After 85 years of operation, the news agency Australian Associated Press (AAP) is set to close down. The major shareholders said that the agency is unsustainable, and as of June 2020, it will cease to exist.
The AAP was founded in 1935 by Keith Murdoch. Today, it’s owned by three Australian news organizations – Nine Entertainment Co. (47%), News Corp Australia (45%) and Seven West Media (8%). Nine Entertainment and News Corp Australia are major shareholders, who recently deemed the 85-year-old institution “unsustainable.”
“It is a great loss that professional and researched information provided by AAP is being substituted with the unresearched and often inaccurate information that masquerades as real news on the digital platforms,” said AAP’s chairman Campbell Reid.

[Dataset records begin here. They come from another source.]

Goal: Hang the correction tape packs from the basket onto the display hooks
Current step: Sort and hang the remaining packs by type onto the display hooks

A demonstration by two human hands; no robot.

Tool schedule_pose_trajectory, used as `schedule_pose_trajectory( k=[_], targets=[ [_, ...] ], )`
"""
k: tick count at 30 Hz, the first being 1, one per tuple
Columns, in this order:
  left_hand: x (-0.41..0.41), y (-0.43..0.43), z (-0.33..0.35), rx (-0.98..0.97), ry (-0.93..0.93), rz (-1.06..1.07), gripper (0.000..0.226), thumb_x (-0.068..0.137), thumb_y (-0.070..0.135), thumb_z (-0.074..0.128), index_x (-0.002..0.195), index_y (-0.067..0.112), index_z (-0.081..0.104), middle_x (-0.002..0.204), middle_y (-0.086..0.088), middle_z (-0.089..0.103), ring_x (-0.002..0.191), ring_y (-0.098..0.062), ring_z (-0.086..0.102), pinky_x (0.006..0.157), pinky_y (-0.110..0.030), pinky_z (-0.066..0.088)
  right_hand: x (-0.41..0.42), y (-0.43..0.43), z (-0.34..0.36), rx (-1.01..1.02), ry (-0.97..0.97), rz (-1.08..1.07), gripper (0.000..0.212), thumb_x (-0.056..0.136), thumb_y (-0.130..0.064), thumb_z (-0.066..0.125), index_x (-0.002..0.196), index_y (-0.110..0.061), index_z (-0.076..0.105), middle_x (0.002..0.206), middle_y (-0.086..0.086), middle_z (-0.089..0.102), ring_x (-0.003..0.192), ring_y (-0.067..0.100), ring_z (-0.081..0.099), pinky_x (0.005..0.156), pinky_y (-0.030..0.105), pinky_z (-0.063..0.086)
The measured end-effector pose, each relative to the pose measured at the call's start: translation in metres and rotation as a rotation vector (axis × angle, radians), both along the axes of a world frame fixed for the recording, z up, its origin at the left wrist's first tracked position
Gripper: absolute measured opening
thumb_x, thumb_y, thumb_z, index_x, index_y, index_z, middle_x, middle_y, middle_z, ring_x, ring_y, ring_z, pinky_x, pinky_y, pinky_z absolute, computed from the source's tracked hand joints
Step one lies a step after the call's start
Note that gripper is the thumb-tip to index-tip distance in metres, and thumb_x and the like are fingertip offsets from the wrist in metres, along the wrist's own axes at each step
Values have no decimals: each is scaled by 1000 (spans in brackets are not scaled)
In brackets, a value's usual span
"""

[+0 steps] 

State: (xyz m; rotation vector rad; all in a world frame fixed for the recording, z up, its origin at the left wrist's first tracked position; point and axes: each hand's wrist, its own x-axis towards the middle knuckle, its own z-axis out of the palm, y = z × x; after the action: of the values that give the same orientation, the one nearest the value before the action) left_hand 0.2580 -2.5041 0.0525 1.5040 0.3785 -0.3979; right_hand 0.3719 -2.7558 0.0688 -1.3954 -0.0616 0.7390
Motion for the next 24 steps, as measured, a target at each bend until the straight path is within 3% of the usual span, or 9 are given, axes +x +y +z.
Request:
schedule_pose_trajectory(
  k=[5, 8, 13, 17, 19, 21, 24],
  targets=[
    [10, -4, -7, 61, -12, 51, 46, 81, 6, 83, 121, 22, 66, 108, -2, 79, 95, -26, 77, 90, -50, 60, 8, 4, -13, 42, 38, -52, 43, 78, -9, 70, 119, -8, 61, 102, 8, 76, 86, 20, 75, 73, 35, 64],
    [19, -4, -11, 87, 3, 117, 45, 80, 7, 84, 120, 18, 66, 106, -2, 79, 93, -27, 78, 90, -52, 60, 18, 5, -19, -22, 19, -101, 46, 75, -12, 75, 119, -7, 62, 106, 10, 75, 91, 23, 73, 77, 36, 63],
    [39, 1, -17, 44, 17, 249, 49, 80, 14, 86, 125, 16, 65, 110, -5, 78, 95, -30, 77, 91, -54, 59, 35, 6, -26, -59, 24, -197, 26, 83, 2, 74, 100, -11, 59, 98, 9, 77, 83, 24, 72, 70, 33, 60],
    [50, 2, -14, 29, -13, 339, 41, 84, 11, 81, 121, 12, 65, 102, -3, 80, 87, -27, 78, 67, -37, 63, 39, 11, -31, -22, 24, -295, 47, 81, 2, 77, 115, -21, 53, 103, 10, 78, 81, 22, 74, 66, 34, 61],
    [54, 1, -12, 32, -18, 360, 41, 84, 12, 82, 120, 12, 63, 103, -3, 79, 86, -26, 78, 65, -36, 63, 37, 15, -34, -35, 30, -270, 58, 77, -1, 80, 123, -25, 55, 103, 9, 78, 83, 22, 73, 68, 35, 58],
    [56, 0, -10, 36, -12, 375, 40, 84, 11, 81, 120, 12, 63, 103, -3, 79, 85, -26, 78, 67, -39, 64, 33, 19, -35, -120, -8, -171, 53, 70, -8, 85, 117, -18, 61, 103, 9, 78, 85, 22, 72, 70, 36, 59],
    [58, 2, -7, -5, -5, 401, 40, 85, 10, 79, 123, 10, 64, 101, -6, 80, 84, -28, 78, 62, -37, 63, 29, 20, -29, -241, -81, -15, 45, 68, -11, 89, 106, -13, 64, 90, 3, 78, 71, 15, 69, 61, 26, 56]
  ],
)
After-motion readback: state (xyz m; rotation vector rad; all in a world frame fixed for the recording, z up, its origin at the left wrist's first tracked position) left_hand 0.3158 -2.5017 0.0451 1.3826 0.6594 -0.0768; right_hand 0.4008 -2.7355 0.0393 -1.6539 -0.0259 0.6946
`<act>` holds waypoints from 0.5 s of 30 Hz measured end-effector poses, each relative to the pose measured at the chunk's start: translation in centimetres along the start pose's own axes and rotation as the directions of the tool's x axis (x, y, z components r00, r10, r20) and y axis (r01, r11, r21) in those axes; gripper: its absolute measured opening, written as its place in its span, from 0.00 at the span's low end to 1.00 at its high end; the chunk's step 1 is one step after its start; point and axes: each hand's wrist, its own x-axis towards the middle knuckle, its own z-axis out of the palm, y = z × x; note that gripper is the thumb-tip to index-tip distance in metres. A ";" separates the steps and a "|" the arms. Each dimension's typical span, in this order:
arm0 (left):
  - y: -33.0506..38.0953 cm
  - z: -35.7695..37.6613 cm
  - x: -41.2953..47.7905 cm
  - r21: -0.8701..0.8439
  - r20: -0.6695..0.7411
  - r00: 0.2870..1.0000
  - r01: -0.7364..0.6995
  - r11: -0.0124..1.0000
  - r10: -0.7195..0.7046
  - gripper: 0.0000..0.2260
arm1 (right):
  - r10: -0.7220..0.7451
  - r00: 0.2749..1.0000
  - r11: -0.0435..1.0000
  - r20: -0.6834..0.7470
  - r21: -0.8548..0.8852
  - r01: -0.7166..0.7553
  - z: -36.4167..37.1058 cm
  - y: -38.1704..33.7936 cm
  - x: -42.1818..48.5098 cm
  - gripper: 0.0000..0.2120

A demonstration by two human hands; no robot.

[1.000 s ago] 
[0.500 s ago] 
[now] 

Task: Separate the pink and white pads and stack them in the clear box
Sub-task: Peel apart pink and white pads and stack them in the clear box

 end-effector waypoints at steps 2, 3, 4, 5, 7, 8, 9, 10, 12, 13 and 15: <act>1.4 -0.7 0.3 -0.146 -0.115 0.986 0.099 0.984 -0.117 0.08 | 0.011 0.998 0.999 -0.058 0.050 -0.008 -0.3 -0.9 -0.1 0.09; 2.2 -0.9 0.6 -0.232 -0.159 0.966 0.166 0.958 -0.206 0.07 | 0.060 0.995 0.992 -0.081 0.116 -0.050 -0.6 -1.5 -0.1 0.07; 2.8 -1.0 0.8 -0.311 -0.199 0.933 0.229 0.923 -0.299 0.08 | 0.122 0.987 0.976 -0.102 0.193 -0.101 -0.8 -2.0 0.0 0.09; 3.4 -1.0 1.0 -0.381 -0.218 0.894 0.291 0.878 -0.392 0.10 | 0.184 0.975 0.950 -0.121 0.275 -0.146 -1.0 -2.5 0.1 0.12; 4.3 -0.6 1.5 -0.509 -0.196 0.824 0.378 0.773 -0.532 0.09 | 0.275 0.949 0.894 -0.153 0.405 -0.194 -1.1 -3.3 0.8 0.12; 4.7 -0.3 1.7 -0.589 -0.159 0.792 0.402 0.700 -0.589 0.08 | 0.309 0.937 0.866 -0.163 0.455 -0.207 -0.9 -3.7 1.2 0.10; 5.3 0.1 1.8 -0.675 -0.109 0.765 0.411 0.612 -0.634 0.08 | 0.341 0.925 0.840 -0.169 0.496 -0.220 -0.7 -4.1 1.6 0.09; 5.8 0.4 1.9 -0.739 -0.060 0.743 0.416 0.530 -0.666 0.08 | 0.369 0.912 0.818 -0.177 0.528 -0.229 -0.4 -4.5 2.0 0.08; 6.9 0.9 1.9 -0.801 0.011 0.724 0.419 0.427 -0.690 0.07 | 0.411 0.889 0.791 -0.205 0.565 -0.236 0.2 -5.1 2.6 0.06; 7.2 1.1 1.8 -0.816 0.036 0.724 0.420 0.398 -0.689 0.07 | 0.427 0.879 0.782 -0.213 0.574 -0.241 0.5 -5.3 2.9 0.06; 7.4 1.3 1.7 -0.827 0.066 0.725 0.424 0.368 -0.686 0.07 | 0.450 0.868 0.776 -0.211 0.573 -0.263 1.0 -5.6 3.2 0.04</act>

The closure is set for 26 June 2020. The AAP’s chief executive, Bruce Davidson, said that it would be “an extremely sad day for Australian journalism.”
“AAP has been a critical part of journalism in Australia since 1935, and it is tragic that it will come to an end. Hundreds of wonderful journalists made their start at AAP and went on to brilliant careers. Many others chose to stay with the agency for several decades and are part of the revered AAP family.”
Victorian Premier Daniel Andrews this morning on reports about @AAPNewswire’s future:
“My view has always been that we need more voices in our public conversation, not less, and AAP for many, many years has provided a vital link to information that people need.” pic.twitter.com/PO83rpS2FP
— Marnie Banger (@marniebanger) March 2, 2020
Although the independent news source was important for journalism, it doesn’t seem to be sustainable anymore in terms of revenue for its shareholders. According to The Guardian, the modern era had a serious impact on AAP. This includes the arrival of digital search engines, aggregators and social media platforms.
Nine Entertainment’s chief executive, Hugh Marks, said that the company was “cost-cutting in areas which were no longer profitable.” He added that this included AAP, which is one of the “big cost areas.”